[Problem statement]:
The range runs from the line containing "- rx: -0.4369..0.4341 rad" to the last line of the entries. Copy that range exactly, omitting pictures.

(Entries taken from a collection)

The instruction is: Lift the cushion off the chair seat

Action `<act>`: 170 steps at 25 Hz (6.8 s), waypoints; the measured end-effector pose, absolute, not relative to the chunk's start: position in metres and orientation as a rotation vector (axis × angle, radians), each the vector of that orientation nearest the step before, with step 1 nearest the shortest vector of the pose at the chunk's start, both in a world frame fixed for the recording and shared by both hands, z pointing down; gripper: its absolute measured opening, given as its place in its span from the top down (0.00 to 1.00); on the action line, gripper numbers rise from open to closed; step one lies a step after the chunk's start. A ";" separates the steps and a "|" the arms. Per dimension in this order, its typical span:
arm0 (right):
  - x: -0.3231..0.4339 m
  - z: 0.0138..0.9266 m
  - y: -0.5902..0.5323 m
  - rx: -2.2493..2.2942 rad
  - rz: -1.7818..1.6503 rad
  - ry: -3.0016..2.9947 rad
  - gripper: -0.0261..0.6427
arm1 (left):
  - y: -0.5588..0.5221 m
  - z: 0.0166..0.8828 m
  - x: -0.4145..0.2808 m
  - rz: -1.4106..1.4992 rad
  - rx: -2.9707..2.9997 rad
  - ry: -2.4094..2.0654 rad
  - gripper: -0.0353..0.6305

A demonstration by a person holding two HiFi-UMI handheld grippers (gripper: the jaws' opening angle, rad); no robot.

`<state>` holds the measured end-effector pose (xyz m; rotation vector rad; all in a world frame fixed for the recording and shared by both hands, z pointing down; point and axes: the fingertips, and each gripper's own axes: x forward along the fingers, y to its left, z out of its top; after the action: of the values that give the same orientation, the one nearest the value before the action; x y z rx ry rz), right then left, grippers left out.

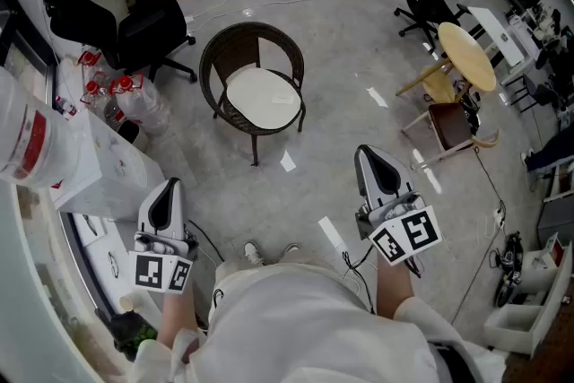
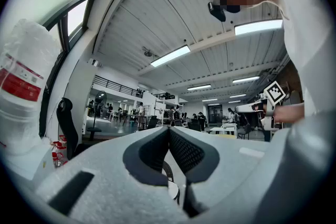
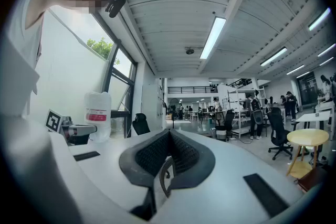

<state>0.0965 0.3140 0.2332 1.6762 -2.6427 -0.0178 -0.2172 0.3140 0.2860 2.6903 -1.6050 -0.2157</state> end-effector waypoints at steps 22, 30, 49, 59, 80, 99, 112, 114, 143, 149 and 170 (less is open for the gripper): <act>0.143 0.236 0.306 1.652 0.041 -2.727 0.96 | 0.301 0.274 -0.183 -0.442 2.644 -1.591 0.51; 0.172 0.253 0.299 1.648 0.070 -2.756 0.96 | 0.291 0.303 -0.164 -0.377 2.529 -1.636 0.22; 0.149 0.296 0.094 1.559 0.197 -2.607 0.96 | 0.068 0.370 -0.159 -0.277 2.446 -1.505 0.22; 0.101 0.296 -0.015 1.520 0.210 -2.511 0.96 | -0.059 0.400 -0.168 -0.245 2.462 -1.376 0.22; 0.106 0.357 -0.107 1.282 0.392 -2.544 0.96 | -0.121 0.514 -0.131 -0.035 2.214 -1.426 0.22; 0.112 0.555 -0.140 0.976 0.742 -2.455 0.96 | -0.170 0.802 -0.072 0.268 1.904 -1.449 0.22; 0.124 0.601 -0.141 0.930 0.816 -2.419 0.96 | -0.190 0.910 -0.061 0.367 1.692 -1.450 0.22; 0.126 0.604 -0.143 0.929 0.820 -2.413 0.96 | -0.196 0.919 -0.058 0.367 1.676 -1.446 0.22; 0.146 0.633 -0.147 0.945 0.950 -2.380 0.96 | -0.205 1.008 -0.051 0.487 1.460 -1.384 0.42; 0.140 0.634 -0.147 0.942 0.940 -2.377 0.96 | -0.207 1.004 -0.043 0.362 1.444 -1.338 0.58; 0.152 0.604 -0.139 1.014 0.914 -2.443 0.96 | -0.219 0.917 -0.031 0.226 1.659 -1.225 0.87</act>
<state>0.1519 -0.1388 0.6039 1.0142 -2.4426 0.9144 -0.0311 -0.2191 0.9172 1.6593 -1.2252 0.2257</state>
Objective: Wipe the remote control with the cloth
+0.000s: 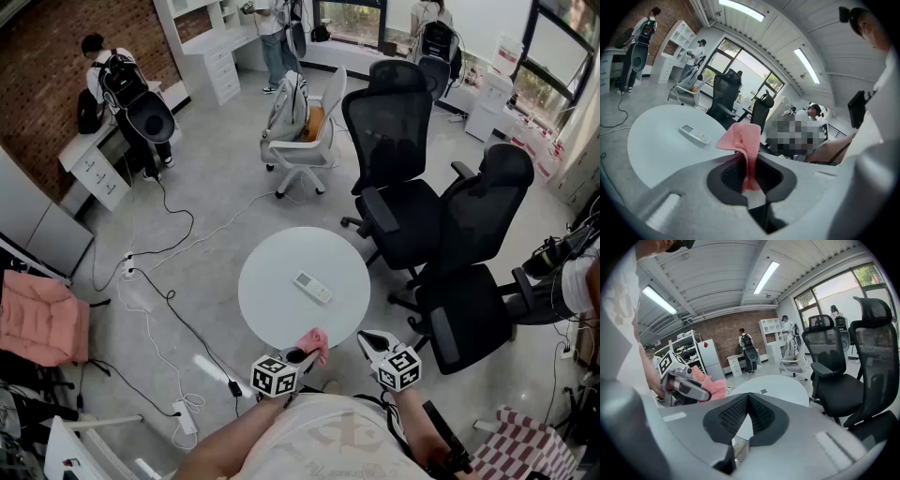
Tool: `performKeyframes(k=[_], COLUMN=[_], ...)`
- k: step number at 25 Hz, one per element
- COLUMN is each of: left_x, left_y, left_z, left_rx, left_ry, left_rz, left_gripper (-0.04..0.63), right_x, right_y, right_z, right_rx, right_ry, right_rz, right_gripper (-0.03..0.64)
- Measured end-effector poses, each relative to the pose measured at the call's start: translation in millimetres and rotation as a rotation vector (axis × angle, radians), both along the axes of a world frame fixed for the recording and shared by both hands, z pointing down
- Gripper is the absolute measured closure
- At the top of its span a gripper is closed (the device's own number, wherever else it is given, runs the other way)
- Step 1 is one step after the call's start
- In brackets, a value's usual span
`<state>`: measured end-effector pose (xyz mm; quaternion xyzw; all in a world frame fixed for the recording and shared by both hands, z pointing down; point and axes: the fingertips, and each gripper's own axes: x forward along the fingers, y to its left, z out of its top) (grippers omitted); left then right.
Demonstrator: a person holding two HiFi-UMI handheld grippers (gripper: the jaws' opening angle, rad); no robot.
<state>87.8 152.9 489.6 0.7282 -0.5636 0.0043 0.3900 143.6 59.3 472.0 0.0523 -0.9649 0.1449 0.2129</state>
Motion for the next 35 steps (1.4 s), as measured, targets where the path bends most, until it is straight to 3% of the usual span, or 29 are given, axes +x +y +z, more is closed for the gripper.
performKeyframes(k=[15, 35], left_x=[-3.6, -12.8], left_y=[13.5, 34.3], left_z=[-15.0, -14.3], left_rx=[0.028, 0.001], left_ry=[-0.034, -0.039], left_rz=[-0.070, -0.139], left_gripper=[0.568, 0.568], right_x=[-4.2, -4.3], right_y=[10.9, 12.1], right_z=[-19.2, -5.4], right_rx=[0.006, -0.051], right_ry=[-0.063, -0.036], right_rz=[-0.013, -0.008], right_gripper=[0.609, 0.609])
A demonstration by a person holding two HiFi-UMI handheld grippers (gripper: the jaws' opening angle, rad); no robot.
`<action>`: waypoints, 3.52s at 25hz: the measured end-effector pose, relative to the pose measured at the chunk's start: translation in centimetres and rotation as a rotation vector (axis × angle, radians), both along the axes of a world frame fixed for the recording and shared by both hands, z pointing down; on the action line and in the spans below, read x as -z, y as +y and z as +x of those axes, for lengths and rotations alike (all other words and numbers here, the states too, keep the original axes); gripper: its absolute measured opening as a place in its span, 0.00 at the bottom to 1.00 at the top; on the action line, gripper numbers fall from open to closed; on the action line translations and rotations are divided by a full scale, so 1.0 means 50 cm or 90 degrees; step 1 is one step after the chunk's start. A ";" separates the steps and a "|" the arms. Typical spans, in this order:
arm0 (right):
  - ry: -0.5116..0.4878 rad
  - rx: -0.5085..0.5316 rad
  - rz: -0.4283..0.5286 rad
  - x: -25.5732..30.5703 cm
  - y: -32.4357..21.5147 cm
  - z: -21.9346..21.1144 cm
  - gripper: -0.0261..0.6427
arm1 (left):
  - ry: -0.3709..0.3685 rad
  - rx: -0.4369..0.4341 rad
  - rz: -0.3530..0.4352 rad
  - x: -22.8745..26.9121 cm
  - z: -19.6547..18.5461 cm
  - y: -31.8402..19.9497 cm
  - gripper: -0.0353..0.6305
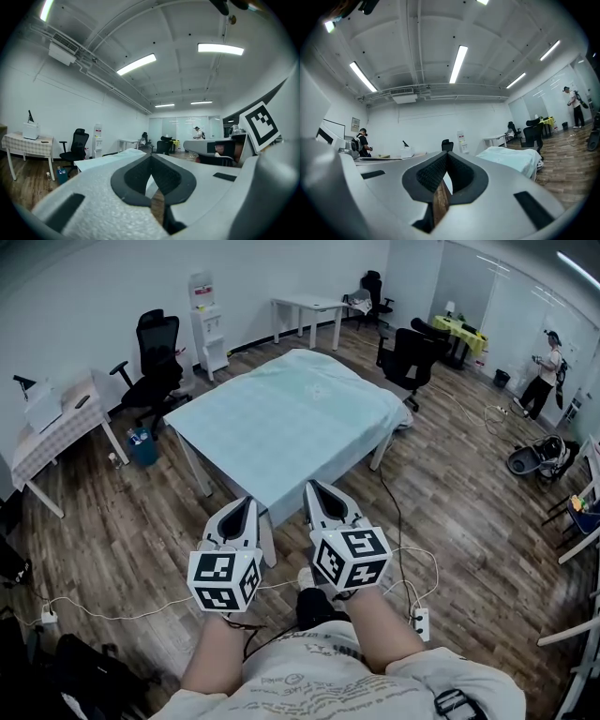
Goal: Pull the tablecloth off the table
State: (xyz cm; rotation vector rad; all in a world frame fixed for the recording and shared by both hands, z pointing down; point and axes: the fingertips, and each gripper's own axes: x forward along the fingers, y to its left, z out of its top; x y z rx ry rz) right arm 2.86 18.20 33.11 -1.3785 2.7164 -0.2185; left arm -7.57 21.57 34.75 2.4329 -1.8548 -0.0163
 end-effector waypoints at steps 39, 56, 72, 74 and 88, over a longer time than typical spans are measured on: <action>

[Written answer]:
  - rx: -0.4369..0.4341 rad
  - rz: -0.3530..0.4352 rad
  - x: -22.8745..26.9121 cm
  - z: -19.6547..18.5461 cm
  - y: -31.8402..19.9497 cm
  - gripper: -0.0353..0.6305
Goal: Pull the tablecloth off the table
State: (xyz cm; rotation vector rad; all in a world frame fixed for the recording and shared by both hands, z pointing down; point and axes: the fingertips, and each gripper's own axes: x forward along the fingers, y to its left, z out of its top; x y z rx ry rz) right arm 2.86 18.20 33.11 -1.3785 2.7164 -0.2185; left arm -7.57 21.57 34.75 2.4329 -1.8548 -0.0163
 end-effector waypoints at steps 39, 56, 72, 74 and 88, over a longer time than typical spans are measured on: <action>

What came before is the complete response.